Saturday, April 06, 2013

the dream is over

Cuba was once a Spanish-ruled sugar plantation economy, with a largely black workforce, until the Spanish-American War of 1898. Slavery had only been abolished a decade earlier by means of a royal decree issued by the Spanish King in 1886. After independence in 1902 little changed. The population of African descent remained at the bottom of the economic and political ladder and whites at the top, with Mulattoes (of mixed European and African lineage) in between. Cuba's history of racism originated with the colonial Spanish settlers and their subordinated African slaves.
In1891 Cuban author and independence fighter José Martí stated that there is no racism in Cuba because there are no races. He argued that Cuban unity and identity depended on all Cubans identifying as Cubans, instead of racially. White Cubans have often cited Martí's position subsuming race to national unity as an argument that racism is not an issue in Cuba because "we are all Cubans." But the legacy of slavery lingered, and was exacerbated by Cuba's semi-colonial status under U.S. hegemony. Interactions with wealthy, white, prejudiced visitors from the U.S. contributed to social and economic divisions along racial lines. Afro-Cubans endured segregated facilities, discrimination under the guise of eugenics, and  blatant racism at the hands of groups as extreme as the Ku Klux Klan Kubano.
The Castro government achieved more for blacks in fifty years than previous administrations had in the last 400 years. He passed policies to desegregate beaches, parks, work sites and social clubs. He outlawed all forms of legal and overt discrimination, including discrimination in employment and education. Three years into his rule, Fidel Castro declared that the Revolution had eliminated racism, making any further discussion of racial inequalities a taboo subject.

"Racism in Cuba has been concealed and reinforced in part because it isn't talked about. The government hasn't allowed racial prejudice to be debated or confronted politically or culturally, often pretending instead as though it didn't exist" explained Roberto Zurbano

Castro’s policies only addressed issues of unequal access without changing structural biases underlying society. With a new wave of economic changes affecting the country, race and racism are once again becoming important issues in Cuba.

Cuba has now in many ways reverted to what it was prior to the revolution. The country now allows for self-employment and the buying and selling of homes and cars. Small businesses have sprung up everywhere. The much praised health and education systems have suffered declines. Commitment to social justice has lost ground to the need for economic development. The country has moved backward in terms of race relations as well.

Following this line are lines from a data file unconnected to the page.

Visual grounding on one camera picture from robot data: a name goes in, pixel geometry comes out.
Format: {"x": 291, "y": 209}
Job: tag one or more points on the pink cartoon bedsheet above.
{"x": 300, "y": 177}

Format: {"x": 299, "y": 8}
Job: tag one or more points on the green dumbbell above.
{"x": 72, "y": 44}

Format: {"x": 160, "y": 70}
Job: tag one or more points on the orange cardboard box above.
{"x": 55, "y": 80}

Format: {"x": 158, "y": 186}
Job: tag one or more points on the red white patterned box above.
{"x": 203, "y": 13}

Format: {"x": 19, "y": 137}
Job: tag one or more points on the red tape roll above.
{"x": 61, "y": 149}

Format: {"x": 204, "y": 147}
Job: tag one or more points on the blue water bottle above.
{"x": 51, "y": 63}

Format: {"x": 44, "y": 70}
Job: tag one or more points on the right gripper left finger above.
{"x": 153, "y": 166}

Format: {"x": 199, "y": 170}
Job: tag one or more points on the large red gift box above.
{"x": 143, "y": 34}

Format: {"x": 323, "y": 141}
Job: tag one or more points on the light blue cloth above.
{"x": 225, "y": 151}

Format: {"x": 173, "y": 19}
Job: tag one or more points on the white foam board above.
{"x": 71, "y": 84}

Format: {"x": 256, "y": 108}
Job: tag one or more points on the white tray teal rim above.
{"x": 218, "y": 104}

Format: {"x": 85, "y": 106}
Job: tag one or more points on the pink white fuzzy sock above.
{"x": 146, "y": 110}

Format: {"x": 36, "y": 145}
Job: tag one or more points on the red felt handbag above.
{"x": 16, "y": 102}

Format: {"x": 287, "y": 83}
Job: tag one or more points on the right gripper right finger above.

Without Soviet sugar subsidies, Cuba's economic development shifted to the growing tourist trade.Tourism once again has become a mainstay of the economy, and foreign capital, from Canada, Spain, and elsewhere has flowed in. The US dollar is again king, fuelling an underground economy. While the tourist industry is currently the most profitable sector because of the availability of US Dollars, it is also the industry with the greatest racial disparity in employment opportunities. Afro-Cubans are often excluded from positions in tourism related jobs, where they could earn tips in hard currencies. They are relegated to poor housing. Afro-Cubans hold only five percent of jobs in the tourist sector.The tourist resorts hire primarily whites, drawing on the structural legacy of racism and the pervasive cultural belief that white is superior. Whites tend to live in more up-market houses, which can easily be converted into paladares (small restaurants run from the home) or bed-and-breakfasts — the most common kind of private business in Cuba. Jobs in the tourist sector require less education and skills, meaning that Afro-Cuban advances in education in the early years of the Revolution no longer translate to economic success.
Most remittances from abroad go to white Cubans. 83.5 percent of Cuban immigrants living in the US identify themselves as whites. Assuming that dollar remittances are evenly distributed among white and non-white exiles and that they stay, roughly, within the same racial group of the sender, then about 680 out of the 800 million dollars that enter the island every year would end up in white hands. Black Cubans have less property and money, and also have to contend with pervasive racism.
In 2000, the Havana Survey found that 77 percent of the self-employed were white, and that these white entrepreneurs were more economically successful in comparison to their Afro-Cuban counterparts. Once again, blacks face disadvantages because they lack the capital in USD from tourism and remittances: it often takes an initial investment.
Zurban writes "It’s true that Cubans still have a strong safety net: most do not pay rent, and education and health care are free. But the economic divergence created two contrasting realities that persist today. The first is that of white Cubans, who have leveraged their resources to enter the new market-driven economy and reap the benefits of a supposedly more open socialism. The other reality is that of the black plurality, which witnessed the demise of the socialist utopia from the island’s least comfortable quarters.”